While on demurrer pleadings must be construed most strongly against the pleader, yet they must be accepted as true and, as against general demurrer, a general allegation of negligence is sufficient. See Hudgins v. Coca Cola Bottling Co., 122 Ga. 695 (1) (50 SE 974)
; Whitsett v. Hester-Bowman Enterprises, Inc., 94 Ga. App. 78
, 83 (93 SE2d 788
). The petition was sufficient to show a duty, a breach thereof, and an injury. Ellison v. Georgia R. Co., 87 Ga. 691 (13 SE 809)

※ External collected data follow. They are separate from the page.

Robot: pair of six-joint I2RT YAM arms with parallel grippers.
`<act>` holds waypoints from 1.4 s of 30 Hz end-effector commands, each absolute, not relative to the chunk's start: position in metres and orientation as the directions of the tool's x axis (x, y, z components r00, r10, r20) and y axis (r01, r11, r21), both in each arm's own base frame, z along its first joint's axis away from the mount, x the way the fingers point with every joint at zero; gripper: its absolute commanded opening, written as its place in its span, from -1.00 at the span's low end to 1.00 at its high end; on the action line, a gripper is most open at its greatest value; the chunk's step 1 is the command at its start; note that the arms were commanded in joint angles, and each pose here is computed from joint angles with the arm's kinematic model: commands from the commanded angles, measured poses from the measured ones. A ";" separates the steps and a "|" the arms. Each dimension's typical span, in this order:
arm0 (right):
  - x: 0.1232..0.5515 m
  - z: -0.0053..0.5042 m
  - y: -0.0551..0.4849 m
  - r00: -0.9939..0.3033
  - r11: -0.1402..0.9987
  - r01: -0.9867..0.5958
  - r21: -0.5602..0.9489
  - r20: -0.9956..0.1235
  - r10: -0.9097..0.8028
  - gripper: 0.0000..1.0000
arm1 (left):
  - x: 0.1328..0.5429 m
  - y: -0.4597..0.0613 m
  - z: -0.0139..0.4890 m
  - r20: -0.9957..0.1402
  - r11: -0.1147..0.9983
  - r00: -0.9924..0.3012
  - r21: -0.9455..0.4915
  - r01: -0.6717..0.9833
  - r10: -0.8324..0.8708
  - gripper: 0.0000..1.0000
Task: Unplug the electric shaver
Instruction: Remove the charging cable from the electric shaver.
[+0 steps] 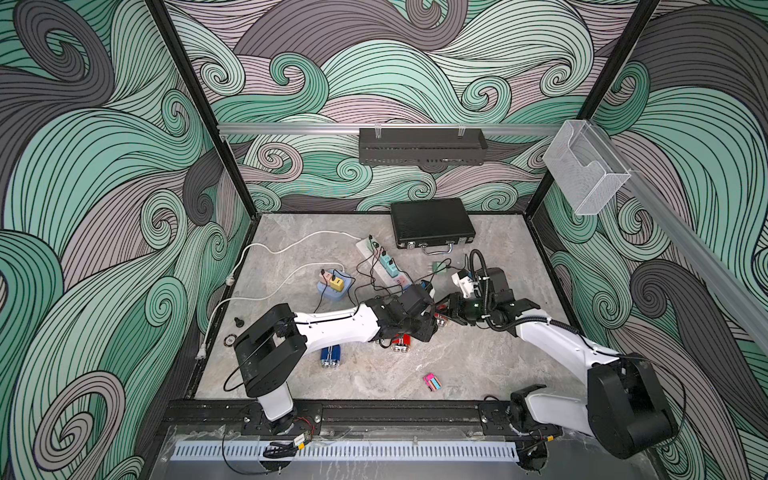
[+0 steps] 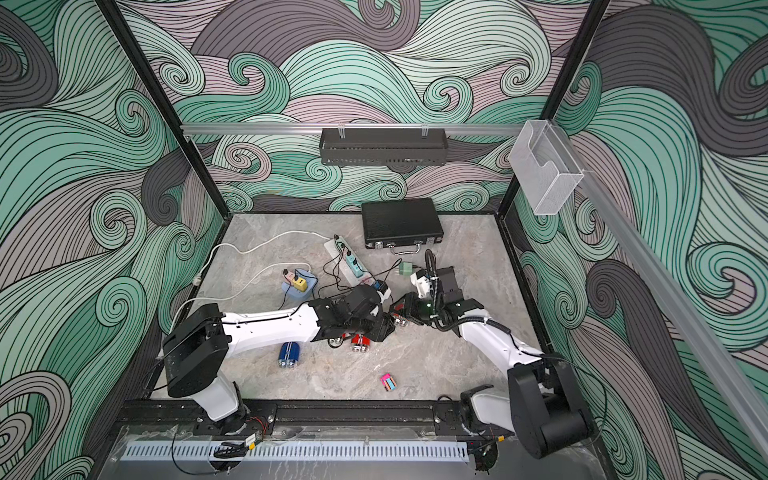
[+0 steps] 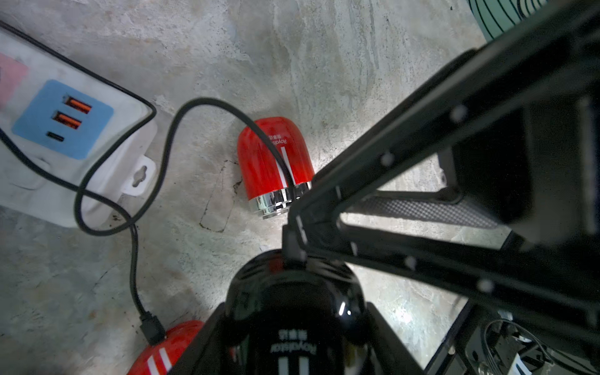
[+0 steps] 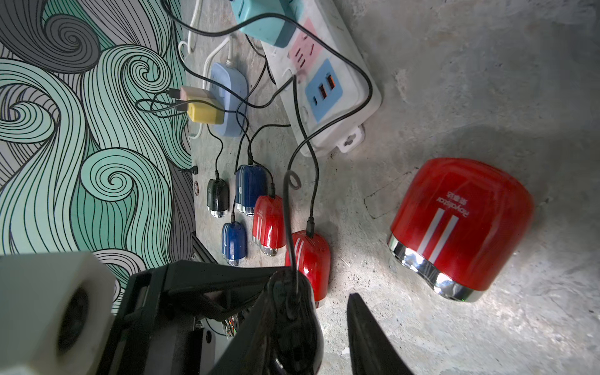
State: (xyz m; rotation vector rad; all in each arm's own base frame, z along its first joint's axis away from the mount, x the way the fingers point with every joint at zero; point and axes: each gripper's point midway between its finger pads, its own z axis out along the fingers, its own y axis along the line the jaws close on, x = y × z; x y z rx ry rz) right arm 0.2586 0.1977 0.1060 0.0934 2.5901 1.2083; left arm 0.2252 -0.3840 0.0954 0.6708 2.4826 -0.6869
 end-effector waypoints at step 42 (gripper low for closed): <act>0.265 0.112 0.220 -0.968 0.590 -0.081 0.803 -0.205 0.147 -0.87 | 0.242 -0.392 0.112 -0.575 0.741 -0.778 -0.403 0.537 0.252 -0.53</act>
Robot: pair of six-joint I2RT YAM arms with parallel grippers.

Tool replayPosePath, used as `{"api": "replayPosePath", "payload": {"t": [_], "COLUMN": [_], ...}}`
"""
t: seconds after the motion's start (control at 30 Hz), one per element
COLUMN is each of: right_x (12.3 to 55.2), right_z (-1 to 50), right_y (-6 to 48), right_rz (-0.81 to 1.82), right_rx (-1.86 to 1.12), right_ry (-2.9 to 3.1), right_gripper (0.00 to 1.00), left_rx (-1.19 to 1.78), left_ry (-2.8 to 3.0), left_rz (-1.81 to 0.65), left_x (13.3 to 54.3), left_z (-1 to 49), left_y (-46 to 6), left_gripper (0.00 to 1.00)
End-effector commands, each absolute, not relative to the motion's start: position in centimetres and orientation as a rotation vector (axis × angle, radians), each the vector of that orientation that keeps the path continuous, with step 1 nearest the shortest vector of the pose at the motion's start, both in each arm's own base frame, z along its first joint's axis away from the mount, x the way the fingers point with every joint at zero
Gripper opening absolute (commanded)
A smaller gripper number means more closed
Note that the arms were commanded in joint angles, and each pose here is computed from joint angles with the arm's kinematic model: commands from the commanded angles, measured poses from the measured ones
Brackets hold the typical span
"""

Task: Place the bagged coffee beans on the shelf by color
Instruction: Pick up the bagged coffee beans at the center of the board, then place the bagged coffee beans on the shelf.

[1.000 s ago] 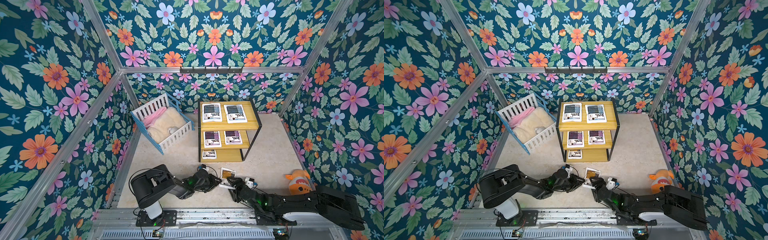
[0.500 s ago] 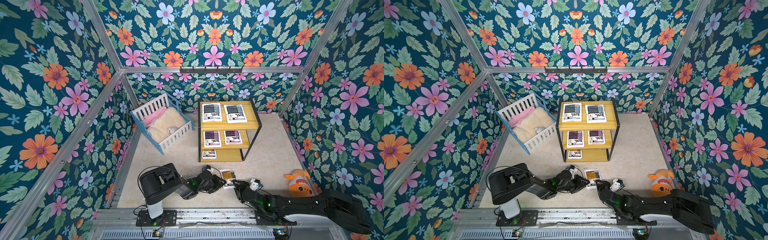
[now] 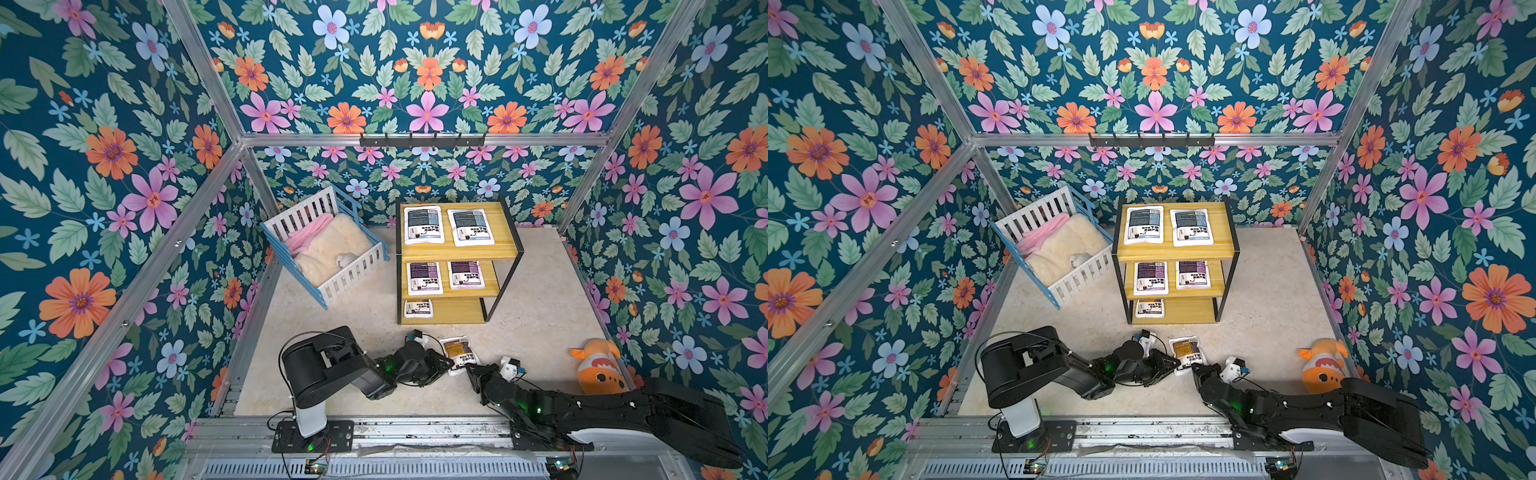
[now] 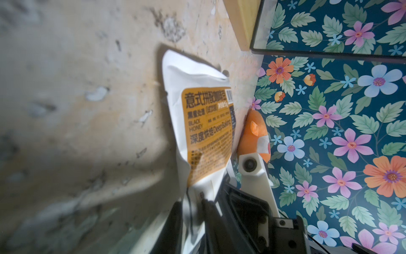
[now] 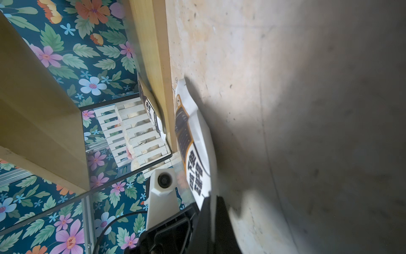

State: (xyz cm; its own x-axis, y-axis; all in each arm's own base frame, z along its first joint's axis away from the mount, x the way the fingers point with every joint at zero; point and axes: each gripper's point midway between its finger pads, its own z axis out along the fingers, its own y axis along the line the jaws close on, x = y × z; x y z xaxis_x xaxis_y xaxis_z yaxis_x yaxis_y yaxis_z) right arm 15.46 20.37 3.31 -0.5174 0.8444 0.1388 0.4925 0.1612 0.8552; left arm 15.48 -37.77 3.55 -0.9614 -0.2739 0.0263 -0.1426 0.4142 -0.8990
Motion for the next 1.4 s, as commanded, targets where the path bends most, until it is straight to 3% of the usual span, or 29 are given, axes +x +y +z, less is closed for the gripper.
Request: {"api": "replayPosePath", "payload": {"t": [0.0,0.17,0.23,0.5,0.8,1.37], "right_x": [15.7,17.1,17.8,21.2,23.0,30.5], "right_z": [3.4,6.1,7.8,12.8,12.3,12.2], "right_y": [19.9,19.4,19.0,17.4,18.0,20.7], "right_rz": [1.360,1.450,1.507,1.550,1.494,1.412], "right_rx": [1.429,1.322,1.247,1.032,1.059,1.025], "right_ry": [1.988,1.857,1.786,1.650,1.694,1.609], "right_gripper": [0.00,0.00,0.00,0.00,0.00,0.00], "left_rx": [-0.367,-0.318,-0.284,-0.317,-0.367,-0.361], "left_ry": [2.494,2.450,2.440,2.306,2.236,2.235], "left_rz": [-1.618,-1.516,-1.422,-1.248,-1.138,-1.083], "left_x": [15.7,16.0,16.2,17.7,19.6,20.0], "left_z": [4.6,6.6,7.5,12.7,16.2,17.1], "left_y": [-37.7,-35.5,-34.0,-27.0,-21.9,-20.5], "left_gripper": [0.25,0.48,0.52,0.53,0.52,0.51]}}
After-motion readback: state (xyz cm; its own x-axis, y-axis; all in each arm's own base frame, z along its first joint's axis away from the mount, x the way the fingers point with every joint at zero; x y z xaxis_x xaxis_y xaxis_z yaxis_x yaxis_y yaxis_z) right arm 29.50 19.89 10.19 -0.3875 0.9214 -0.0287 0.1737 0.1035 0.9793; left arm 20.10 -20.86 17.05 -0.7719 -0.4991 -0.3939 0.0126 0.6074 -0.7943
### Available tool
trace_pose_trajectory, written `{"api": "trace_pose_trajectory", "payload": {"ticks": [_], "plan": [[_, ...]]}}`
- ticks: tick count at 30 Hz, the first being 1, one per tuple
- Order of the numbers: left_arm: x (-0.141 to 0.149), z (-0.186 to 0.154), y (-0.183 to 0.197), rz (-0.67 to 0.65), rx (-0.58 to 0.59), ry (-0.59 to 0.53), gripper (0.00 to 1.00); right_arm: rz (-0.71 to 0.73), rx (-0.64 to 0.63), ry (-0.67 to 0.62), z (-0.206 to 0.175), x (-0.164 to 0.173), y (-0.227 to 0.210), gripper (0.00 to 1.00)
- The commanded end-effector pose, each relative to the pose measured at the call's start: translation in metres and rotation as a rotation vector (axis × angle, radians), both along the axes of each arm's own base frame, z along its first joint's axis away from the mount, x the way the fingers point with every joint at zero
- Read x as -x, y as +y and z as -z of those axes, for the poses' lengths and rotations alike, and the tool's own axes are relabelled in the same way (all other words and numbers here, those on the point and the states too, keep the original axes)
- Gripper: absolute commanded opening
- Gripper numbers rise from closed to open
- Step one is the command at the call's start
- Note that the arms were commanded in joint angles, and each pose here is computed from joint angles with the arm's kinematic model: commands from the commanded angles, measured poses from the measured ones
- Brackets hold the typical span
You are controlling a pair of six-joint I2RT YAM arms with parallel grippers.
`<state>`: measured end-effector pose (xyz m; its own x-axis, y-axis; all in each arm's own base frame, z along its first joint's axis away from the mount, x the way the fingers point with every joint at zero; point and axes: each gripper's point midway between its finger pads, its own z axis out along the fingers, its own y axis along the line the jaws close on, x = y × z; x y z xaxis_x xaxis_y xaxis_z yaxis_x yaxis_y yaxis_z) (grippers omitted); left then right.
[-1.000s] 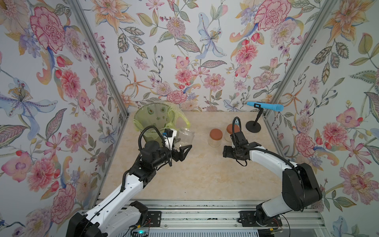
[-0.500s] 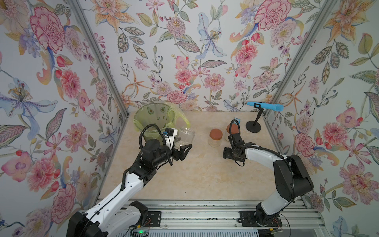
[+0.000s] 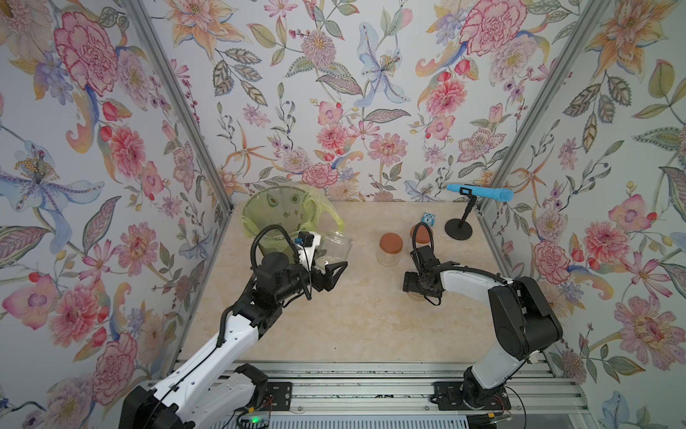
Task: Empty moldy rice from jars
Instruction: Place the lid at the center of the board.
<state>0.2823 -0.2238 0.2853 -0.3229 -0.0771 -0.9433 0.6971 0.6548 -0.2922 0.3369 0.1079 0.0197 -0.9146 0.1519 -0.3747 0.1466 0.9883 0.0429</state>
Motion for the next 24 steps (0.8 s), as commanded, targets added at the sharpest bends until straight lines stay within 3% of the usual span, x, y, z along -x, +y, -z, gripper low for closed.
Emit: {"api": "trace_pose_trajectory", "payload": {"ticks": [1, 2, 17, 24], "plan": [[-0.001, -0.044, 0.009, -0.038, 0.059, -0.121, 0.00, 0.008, 0.042, 0.072, 0.011, 0.021, -0.008, 0.93], [-0.001, -0.044, 0.009, -0.041, 0.054, -0.122, 0.00, 0.006, 0.046, 0.071, 0.007, 0.022, -0.008, 1.00], [-0.018, -0.039, 0.021, -0.148, -0.027, -0.069, 0.00, -0.123, 0.026, -0.015, -0.076, 0.026, 0.032, 1.00], [-0.027, -0.043, 0.019, -0.162, -0.059, -0.044, 0.00, -0.207, -0.090, -0.081, -0.131, 0.019, 0.069, 1.00]]}}
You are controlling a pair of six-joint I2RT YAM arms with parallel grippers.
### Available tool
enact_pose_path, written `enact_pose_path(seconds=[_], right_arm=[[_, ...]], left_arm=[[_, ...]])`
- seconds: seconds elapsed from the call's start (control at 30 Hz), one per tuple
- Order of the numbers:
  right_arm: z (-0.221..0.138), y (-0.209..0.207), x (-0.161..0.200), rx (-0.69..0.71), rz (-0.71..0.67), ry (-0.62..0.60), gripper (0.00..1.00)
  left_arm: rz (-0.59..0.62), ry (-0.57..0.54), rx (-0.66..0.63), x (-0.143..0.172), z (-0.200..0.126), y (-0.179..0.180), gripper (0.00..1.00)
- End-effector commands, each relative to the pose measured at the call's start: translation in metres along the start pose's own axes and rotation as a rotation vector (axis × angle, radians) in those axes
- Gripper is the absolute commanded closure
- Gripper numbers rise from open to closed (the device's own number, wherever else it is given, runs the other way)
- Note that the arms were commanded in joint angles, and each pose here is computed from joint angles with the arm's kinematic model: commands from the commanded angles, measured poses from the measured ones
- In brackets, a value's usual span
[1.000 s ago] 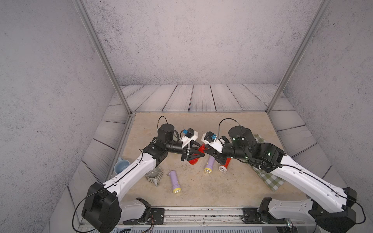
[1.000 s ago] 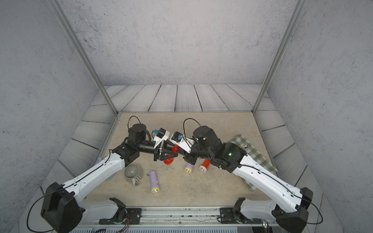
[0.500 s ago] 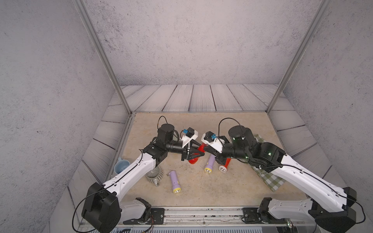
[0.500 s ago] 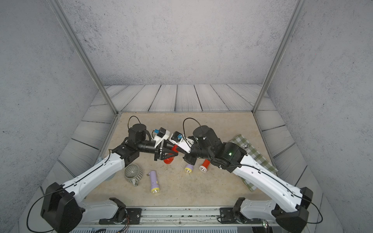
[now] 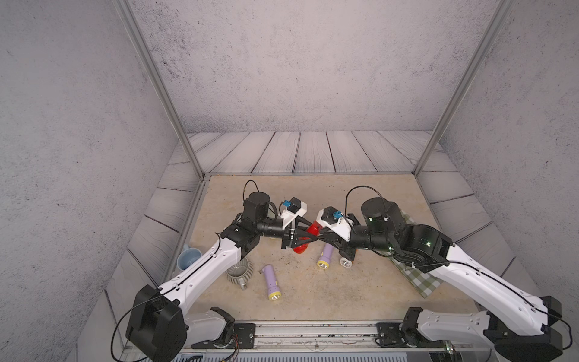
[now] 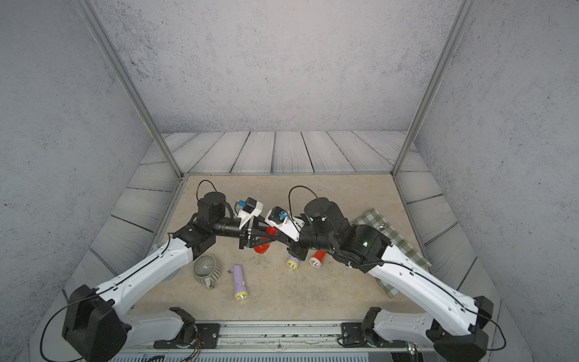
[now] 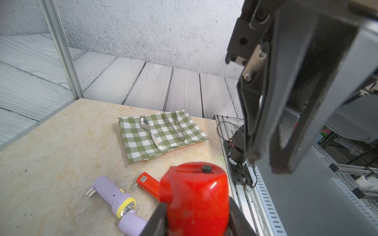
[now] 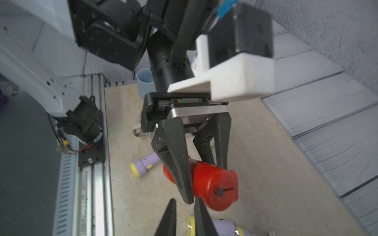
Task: Close the plug at the bottom of the flashlight
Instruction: Close the plug of the flashlight, then place the flashlight at the center of the board.
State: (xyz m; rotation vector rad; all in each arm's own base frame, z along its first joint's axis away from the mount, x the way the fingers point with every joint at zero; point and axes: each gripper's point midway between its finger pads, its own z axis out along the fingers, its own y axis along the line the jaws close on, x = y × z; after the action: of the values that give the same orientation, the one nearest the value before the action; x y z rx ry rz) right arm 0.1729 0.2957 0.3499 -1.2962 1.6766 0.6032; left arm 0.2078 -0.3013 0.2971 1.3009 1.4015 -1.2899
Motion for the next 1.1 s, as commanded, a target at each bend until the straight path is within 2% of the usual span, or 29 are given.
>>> enact_pose_path(seconds=[0.0, 0.1, 0.23, 0.3, 0.4, 0.57, 0.63, 0.83, 1.07], right_arm=[[-0.022, -0.01, -0.013, 0.082, -0.003, -0.066, 0.66], [-0.032, -0.019, -0.016, 0.14, -0.007, -0.088, 0.6], [-0.029, -0.018, -0.015, 0.13, -0.015, -0.067, 0.53], [-0.024, -0.018, -0.014, 0.116, -0.01, -0.055, 0.52], [-0.019, -0.019, -0.013, 0.116, -0.007, -0.046, 0.52], [-0.023, -0.02, -0.01, 0.129, -0.006, -0.052, 0.52], [-0.026, -0.022, -0.009, 0.144, -0.003, -0.056, 0.51], [-0.028, -0.036, 0.0, 0.229, 0.031, -0.029, 0.51], [-0.034, -0.052, 0.021, 0.349, 0.118, -0.003, 0.5]], left_arm=[[0.083, -0.044, 0.023, -0.022, -0.005, -0.012, 1.0], [0.09, -0.047, 0.039, -0.022, -0.005, -0.015, 1.0], [0.094, -0.049, 0.05, -0.023, -0.006, -0.017, 1.0], [0.093, -0.048, 0.046, -0.023, -0.006, -0.016, 1.0], [0.065, -0.037, -0.034, -0.021, -0.005, -0.002, 1.0], [0.059, -0.035, -0.029, -0.022, -0.004, 0.0, 1.0], [0.05, -0.033, -0.064, -0.021, -0.004, 0.005, 1.0], [-0.154, -0.026, -0.491, -0.012, -0.019, 0.085, 1.0], [-0.408, 0.069, -0.818, 0.025, -0.039, 0.15, 1.0]])
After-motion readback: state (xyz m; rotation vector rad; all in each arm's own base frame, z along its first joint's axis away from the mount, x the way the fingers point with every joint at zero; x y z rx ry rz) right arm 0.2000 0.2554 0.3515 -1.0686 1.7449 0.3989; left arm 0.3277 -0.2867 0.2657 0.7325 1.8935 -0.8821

The defendant contends, however, that the petition shows that the plaintiff failed to exercise ordinary care for his own safety and that an action is therefore barred by Code 105-603. Such contention is without merit, for, under the allegations of the petition, the danger, or defect in the premises, was not one that was so conspicuous as to be obvious to all who entered the building save those who were failing to exercise ordinary care for their own safety, for, while the plaintiff would have seen the bags of cement in the exercise of ordinary care for his own safety, the petition does not make it appear that in the exercise of ordinary care for his own safety he should have realized the danger connected therewith, to wit: that the vibrations caused by the heavy machinery located immediately adjacent thereto would cause the top bag of cement to fall. See, as to plaintiff's duty to exercise ordinary care for his own safety, Wynne v. Southern Bell Tel. &c. Co., 159 Ga. 623 (2) (126 SE 388)
; Glover v. City Council of Augusta, 83 Ga. App. 314 (63 SE2d 422)
, and citations. The petition was not subject to the defendant's general demurrer, and the judgment of the trial court sustaining such demurrer must be reversed.
Judgment reversed. Frankum and Jordan, JJ., concur.